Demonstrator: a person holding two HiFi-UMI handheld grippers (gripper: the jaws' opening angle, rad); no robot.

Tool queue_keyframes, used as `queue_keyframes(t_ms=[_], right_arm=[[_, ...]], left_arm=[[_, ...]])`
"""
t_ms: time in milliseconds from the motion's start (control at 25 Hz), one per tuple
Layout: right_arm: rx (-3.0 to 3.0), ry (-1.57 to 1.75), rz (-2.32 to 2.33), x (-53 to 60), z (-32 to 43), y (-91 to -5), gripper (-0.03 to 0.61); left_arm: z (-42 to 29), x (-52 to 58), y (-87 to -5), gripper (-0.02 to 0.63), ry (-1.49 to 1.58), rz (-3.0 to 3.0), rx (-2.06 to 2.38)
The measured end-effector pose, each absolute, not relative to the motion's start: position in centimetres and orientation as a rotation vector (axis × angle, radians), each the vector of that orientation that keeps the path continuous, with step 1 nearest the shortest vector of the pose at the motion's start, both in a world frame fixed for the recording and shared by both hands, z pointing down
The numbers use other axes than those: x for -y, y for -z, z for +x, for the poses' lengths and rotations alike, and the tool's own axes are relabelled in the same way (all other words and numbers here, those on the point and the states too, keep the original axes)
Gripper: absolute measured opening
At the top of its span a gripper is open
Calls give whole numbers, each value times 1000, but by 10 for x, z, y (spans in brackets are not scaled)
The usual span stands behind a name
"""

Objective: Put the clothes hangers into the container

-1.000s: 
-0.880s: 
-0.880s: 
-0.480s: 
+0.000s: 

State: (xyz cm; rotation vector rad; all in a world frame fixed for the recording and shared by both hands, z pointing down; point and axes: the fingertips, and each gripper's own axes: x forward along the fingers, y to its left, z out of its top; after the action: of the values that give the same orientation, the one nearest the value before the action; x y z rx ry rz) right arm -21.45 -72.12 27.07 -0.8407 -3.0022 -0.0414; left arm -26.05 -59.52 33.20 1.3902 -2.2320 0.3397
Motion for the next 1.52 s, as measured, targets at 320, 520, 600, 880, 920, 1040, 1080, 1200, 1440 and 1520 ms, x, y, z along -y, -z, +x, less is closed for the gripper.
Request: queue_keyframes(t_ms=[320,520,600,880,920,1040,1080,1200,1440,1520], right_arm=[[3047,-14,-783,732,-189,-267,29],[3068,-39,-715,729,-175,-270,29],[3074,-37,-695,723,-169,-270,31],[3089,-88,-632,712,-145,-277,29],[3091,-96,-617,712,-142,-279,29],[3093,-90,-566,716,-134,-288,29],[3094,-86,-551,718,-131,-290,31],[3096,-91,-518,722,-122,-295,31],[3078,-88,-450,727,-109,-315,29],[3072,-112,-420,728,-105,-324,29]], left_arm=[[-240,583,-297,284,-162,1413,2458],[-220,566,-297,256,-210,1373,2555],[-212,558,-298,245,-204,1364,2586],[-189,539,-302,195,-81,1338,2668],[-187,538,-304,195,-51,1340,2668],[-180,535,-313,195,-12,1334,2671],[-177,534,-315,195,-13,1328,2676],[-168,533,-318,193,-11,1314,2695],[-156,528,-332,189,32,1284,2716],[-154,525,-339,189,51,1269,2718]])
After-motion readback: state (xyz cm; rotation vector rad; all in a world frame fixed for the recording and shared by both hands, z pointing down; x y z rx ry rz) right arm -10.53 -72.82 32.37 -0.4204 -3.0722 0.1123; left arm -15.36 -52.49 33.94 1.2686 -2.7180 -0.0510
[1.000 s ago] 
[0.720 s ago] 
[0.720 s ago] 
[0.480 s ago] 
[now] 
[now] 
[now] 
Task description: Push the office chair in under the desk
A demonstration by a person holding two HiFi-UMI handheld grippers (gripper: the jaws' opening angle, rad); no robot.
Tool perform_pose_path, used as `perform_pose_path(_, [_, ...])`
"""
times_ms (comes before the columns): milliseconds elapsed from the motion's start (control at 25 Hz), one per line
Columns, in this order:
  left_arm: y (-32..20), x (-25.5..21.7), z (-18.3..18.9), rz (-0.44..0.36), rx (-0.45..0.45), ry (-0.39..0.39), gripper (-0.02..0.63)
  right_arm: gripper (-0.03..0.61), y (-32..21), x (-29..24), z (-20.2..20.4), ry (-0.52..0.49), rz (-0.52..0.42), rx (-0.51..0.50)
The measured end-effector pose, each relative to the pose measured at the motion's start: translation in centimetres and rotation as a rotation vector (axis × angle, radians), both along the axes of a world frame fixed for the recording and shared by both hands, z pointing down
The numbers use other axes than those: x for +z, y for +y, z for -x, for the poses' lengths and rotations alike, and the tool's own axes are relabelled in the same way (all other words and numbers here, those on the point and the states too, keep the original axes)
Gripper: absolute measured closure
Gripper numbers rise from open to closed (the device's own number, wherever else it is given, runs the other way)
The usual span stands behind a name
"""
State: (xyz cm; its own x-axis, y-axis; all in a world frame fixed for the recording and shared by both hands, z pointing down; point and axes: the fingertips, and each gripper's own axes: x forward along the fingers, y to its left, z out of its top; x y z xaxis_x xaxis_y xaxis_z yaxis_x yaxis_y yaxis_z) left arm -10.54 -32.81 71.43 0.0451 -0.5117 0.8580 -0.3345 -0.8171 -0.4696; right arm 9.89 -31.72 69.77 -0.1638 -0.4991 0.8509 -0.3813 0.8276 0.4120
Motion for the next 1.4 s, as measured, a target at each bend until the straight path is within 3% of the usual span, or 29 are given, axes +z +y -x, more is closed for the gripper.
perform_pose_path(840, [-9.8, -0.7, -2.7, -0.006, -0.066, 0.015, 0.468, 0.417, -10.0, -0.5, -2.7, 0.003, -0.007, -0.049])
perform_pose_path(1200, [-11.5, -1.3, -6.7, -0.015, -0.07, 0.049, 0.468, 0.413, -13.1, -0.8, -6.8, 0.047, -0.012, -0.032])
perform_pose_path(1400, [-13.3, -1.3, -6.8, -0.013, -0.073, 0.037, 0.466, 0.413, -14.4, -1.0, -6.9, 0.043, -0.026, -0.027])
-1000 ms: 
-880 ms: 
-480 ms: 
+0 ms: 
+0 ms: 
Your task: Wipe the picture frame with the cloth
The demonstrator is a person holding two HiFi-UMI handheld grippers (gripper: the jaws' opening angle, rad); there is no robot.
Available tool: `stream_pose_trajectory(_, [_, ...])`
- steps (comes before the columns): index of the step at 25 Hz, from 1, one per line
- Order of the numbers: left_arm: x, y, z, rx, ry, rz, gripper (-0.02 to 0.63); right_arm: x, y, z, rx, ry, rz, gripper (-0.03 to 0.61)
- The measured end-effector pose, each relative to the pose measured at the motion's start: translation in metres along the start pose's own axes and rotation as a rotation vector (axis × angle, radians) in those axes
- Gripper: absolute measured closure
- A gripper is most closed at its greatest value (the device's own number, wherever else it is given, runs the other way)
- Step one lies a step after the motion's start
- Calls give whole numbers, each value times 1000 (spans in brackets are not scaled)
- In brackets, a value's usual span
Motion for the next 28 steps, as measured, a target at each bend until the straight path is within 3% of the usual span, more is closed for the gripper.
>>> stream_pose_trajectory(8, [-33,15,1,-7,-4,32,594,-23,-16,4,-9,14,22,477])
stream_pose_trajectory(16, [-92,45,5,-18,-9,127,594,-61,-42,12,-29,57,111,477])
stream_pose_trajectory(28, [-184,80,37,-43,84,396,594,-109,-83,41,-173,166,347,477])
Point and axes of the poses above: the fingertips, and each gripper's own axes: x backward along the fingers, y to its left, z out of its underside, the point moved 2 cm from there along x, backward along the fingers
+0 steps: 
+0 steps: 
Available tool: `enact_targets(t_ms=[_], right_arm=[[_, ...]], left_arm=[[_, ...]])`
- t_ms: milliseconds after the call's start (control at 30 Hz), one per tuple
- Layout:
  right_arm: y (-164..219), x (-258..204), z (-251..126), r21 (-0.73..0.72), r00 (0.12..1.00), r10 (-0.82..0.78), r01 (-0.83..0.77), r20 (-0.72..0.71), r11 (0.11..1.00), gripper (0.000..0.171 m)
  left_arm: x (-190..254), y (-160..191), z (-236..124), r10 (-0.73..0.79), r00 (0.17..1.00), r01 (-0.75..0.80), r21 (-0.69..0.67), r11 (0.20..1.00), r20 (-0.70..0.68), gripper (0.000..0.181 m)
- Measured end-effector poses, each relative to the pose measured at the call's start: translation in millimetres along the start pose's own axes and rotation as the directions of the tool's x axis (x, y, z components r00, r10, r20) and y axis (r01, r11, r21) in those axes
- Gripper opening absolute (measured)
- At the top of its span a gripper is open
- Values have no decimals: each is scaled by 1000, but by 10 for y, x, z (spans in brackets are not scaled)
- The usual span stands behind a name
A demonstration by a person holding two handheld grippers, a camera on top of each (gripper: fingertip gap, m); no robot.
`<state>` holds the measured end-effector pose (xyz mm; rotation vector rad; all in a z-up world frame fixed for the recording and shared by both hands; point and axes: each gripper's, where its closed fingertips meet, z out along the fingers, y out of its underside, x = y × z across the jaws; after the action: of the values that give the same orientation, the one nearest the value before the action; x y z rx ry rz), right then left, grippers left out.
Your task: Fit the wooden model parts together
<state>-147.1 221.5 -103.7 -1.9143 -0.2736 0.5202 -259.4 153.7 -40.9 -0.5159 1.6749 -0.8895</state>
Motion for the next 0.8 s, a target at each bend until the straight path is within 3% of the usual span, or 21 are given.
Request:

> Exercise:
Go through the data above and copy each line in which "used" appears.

> Exercise result:
Tool queue_keyframes, used as `queue_keyframes(t_ms=[_], right_arm=[[_, ...]], left_arm=[[_, ...]])`
Tool perform_pose_path, used as `perform_pose_path(_, [_, ...])`

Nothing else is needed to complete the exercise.